After they had been driving a minute, he began to laugh quietly.
‘What were you thinking?’ asked his wife.
‘I remember an old spiritual. It goes like this:
‘I went to the Rock to hide my face
And the Rock cried out, “No Hiding Place,
There’s no Hiding Place down here.”’
‘I remember that,’ she said.
‘It’s an appropriate song right now,’ he said. ‘I’d sing the whole thing for you if I could remember it all. And if I felt like singing.’
He put his foot harder to the accelerator.
They stopped at a gas station and after a minute, when the attendant did not appear, John Webb honked the horn. Then, appalled, he snapped his hand away from the horn-ring, looking at it as if it were the hand of a leper.
‘I shouldn’t have done that.’
The attendant appeared in the shadowy doorway of the gas station. Two other men appeared behind him.
The three men came out and walked around the car, looking at it, touching it, feeling it.
Their faces were like burnt copper in the daylight. They touched the resilient tyres, they sniffed the rich new smell of the metal and upholstery.
‘Señor,’ said the gas attendant at last.
‘We’d like to buy some gas, please.’
‘We are all out of gas, señor.’
‘But your tank reads full. I see the gas in the glass container up there.’
‘We are all out of gas,’ said the man.
‘I’ll give you ten pesos a gallon!’
‘Gracias, no.’
‘We haven’t enough gas to get anywhere from here.’ Webb checked the gauge. ‘Not even a quarter gallon left. We’d better leave the car here and go into town and see what we can do there.’
‘I’ll watch the car for you, señor,’ said the station attendant. ‘If you leave the keys.’
‘We can’t do that!’ said Leonora. ‘Can we?’
‘I don’t see what choice we have. We can stall it on the road and leave it to anyone who comes along, or leave it with this man.’
‘That’s better,’ said the man.
They climbed out of the car and stood looking at it.
‘It was a beautiful car,’ said John Webb.
‘Very beautiful,’ said the man, his hand out for the keys. ‘I will take good care of it, señor.’
‘But, Jack –’
She opened the back door and started to take out the luggage. Over her shoulder, he saw the bright travel stickers, the storm of colour that had descended upon and covered the worn leather now after years of travel, after years of the best hotels in two dozen countries.
She tugged at the valises, perspiring, and he stopped her hands and they stood gasping there for a moment, in the open door of the car, looking at these fine rich suitcases, inside which were the beautiful tweeds and woollens and silks of their lives and living, the forty-dollar-an-ounce perfumes and the cool dark furs and the silvery golf shafts. Twenty years were packed into each of the cases; twenty years and four dozen parts they had played in Rio, in Paris, in Rome, and Shanghai, but the part they played most frequently and best of all was the rich and buoyant, amazingly happy Webbs, the smiling people, the ones who could make that rarely balanced Martini known as the Sahara.

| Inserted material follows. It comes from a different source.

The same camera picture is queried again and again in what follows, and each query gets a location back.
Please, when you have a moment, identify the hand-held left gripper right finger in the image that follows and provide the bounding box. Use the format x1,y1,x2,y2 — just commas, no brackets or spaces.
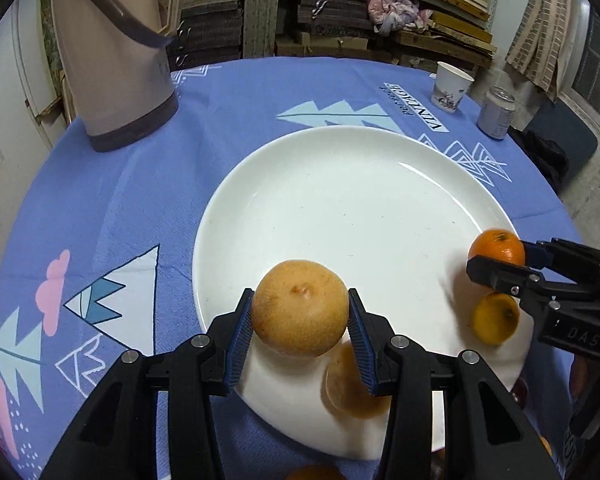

‘We can’t carry it all into town,’ he said. ‘We’ll come back for it later.’
‘But …’
He silenced her by turning her away and starting her off down the road.
>
‘But we can’t leave it there, we can’t leave all our luggage and we can’t leave our car! Oh look here now, I’ll roll up the windows and lock myself in the car, while you go for the gas, why not?’ she said.
He stopped and glanced back at the three men standing by the car which blazed in the yellow sun. Their eyes were shining and looking at the woman.
‘There’s your answer,’ he said. ‘Come on.’
‘But you just don’t walk off and leave a four-thousand-dollar automobile!’ she cried.
He moved her along, holding her elbow firmly and with quiet decision. ‘A car is to travel in. When it’s not travelling, it’s useless. Right now, we’ve got to travel; that’s everything. The car isn’t worth a dime without gas in it. A pair of good strong legs is worth a hundred cars, if you use the legs. We’ve just begun to toss things overboard. We’ll keep dropping ballast until there’s nothing left to heave but our hides.’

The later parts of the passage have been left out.